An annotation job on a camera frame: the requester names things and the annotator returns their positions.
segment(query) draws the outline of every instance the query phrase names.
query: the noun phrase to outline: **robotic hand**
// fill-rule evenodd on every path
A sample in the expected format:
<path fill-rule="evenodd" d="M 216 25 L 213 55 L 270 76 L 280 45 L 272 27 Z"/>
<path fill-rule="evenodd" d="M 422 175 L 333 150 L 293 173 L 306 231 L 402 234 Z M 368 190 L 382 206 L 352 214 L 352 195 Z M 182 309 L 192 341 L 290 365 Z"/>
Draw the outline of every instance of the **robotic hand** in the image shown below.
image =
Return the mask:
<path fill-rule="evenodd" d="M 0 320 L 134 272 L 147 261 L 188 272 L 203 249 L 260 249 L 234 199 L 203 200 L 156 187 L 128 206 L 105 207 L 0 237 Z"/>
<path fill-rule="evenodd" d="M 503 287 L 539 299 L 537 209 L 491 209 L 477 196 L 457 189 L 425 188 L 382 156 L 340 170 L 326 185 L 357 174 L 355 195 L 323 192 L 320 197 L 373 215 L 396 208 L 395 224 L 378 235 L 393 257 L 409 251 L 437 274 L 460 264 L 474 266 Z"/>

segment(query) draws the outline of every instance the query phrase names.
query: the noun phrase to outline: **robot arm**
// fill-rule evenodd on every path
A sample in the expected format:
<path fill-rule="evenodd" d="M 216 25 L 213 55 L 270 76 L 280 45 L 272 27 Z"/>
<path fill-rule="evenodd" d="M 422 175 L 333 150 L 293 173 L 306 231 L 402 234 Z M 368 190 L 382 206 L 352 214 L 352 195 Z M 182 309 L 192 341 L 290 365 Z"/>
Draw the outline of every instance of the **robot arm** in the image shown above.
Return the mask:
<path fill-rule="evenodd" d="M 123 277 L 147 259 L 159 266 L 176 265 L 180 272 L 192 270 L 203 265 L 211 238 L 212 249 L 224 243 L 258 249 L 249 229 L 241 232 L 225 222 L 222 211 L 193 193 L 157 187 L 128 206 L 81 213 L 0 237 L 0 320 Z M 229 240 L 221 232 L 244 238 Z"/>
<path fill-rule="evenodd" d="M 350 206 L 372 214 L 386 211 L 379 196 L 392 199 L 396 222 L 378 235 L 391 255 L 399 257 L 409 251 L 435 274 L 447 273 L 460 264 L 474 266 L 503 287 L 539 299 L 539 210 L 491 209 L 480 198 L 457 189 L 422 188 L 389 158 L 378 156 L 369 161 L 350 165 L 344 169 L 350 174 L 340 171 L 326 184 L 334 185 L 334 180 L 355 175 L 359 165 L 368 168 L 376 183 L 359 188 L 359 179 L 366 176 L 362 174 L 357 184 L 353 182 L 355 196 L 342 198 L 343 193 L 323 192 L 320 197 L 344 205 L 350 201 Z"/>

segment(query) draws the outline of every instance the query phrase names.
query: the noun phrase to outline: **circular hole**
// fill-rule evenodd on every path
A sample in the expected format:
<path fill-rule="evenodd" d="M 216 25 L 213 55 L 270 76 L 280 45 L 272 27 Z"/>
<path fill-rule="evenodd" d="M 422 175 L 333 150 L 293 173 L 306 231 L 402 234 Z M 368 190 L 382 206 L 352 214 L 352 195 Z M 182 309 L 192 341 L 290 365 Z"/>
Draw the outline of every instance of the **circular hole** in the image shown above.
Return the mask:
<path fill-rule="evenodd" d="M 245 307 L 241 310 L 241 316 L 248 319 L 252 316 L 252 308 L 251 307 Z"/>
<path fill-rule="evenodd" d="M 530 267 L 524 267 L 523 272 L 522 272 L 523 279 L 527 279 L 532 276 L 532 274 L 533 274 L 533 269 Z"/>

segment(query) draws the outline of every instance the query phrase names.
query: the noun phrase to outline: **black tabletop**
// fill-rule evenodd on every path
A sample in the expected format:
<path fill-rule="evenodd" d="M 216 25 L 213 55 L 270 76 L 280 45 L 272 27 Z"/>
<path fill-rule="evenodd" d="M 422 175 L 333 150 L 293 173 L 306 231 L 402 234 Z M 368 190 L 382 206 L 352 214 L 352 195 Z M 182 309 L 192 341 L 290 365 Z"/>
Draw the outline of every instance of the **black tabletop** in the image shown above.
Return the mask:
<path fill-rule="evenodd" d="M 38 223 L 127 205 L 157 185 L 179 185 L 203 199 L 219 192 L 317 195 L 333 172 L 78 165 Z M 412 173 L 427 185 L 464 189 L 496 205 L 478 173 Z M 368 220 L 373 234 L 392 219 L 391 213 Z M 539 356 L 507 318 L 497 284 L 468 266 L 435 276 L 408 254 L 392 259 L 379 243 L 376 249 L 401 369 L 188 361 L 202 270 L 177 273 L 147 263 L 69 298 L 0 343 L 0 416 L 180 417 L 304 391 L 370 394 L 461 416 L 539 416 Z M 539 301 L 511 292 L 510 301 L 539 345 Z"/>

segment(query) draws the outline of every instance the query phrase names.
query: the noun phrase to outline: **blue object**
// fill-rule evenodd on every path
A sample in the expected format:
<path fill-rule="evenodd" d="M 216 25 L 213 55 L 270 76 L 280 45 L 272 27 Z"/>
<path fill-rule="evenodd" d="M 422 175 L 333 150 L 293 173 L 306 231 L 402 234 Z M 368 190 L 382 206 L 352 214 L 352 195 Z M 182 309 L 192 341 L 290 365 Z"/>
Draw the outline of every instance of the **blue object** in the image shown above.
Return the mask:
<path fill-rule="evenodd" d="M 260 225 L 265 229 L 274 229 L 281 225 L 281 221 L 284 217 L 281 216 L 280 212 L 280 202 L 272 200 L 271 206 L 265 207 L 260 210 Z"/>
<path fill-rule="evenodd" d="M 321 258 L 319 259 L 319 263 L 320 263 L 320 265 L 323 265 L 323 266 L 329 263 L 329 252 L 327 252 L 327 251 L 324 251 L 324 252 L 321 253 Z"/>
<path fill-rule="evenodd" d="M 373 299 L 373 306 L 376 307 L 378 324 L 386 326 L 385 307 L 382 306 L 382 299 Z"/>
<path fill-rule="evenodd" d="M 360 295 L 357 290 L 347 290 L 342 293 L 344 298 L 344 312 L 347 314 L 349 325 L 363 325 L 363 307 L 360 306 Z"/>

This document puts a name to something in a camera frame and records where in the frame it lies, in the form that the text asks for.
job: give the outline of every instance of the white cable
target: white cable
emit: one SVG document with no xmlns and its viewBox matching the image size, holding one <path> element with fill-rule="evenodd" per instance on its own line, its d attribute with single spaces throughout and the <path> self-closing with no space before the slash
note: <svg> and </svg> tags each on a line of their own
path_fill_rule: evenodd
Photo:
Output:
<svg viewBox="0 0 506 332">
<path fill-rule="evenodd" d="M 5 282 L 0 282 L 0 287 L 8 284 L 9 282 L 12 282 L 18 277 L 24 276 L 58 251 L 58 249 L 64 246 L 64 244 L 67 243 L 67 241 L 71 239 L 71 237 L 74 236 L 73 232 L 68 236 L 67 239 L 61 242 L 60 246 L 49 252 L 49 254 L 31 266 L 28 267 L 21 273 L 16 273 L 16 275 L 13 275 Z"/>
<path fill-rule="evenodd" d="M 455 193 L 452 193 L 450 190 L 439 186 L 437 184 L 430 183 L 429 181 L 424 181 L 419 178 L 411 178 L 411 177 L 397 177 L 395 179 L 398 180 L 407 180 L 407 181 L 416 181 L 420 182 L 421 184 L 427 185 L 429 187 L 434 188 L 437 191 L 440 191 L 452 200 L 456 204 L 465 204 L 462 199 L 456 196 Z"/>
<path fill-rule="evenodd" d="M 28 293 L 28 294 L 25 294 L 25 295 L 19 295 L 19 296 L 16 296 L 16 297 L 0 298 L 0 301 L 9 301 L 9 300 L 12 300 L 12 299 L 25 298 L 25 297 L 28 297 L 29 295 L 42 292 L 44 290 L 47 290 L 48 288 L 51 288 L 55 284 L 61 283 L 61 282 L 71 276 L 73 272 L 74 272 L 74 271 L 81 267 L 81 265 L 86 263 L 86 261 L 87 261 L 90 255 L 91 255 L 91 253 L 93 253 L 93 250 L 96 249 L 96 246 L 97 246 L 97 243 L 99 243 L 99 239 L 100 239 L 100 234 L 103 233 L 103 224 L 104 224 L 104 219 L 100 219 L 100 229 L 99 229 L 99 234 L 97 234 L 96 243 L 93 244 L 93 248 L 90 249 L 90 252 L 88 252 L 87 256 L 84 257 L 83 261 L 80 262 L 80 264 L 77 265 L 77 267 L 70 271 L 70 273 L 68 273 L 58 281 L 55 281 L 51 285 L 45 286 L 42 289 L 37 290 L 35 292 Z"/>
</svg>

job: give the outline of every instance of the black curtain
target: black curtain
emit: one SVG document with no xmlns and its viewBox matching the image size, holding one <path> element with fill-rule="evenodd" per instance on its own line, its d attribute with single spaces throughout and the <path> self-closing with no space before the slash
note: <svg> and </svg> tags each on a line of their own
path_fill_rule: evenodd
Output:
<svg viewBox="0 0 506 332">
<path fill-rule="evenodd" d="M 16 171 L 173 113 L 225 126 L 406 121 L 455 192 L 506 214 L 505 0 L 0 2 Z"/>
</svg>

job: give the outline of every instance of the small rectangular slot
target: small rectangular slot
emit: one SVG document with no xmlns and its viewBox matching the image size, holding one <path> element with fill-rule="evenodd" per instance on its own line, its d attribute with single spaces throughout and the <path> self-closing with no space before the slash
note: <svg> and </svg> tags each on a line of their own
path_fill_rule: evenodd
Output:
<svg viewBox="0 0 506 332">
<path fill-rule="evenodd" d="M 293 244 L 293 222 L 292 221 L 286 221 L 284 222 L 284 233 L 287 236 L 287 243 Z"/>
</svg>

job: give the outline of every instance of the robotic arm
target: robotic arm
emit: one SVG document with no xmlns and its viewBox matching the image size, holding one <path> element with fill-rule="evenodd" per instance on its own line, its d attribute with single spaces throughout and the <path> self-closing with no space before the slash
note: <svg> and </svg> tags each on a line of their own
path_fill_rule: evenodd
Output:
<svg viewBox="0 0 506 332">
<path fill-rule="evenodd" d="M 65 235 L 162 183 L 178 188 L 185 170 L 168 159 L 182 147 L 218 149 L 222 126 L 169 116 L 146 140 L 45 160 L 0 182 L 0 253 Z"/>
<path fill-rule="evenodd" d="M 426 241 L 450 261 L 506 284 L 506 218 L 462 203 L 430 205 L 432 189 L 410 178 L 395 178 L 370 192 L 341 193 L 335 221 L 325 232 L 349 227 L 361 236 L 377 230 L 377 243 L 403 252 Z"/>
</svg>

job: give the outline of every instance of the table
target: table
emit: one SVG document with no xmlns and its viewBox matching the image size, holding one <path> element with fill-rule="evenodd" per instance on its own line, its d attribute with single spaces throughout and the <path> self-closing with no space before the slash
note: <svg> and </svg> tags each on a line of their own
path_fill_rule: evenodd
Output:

# # # # #

> _WHAT TO WORK ON_: The string "shown" may appear on lines of the data above; give the number of those lines and nothing more.

> _FINAL ANSWER_: 5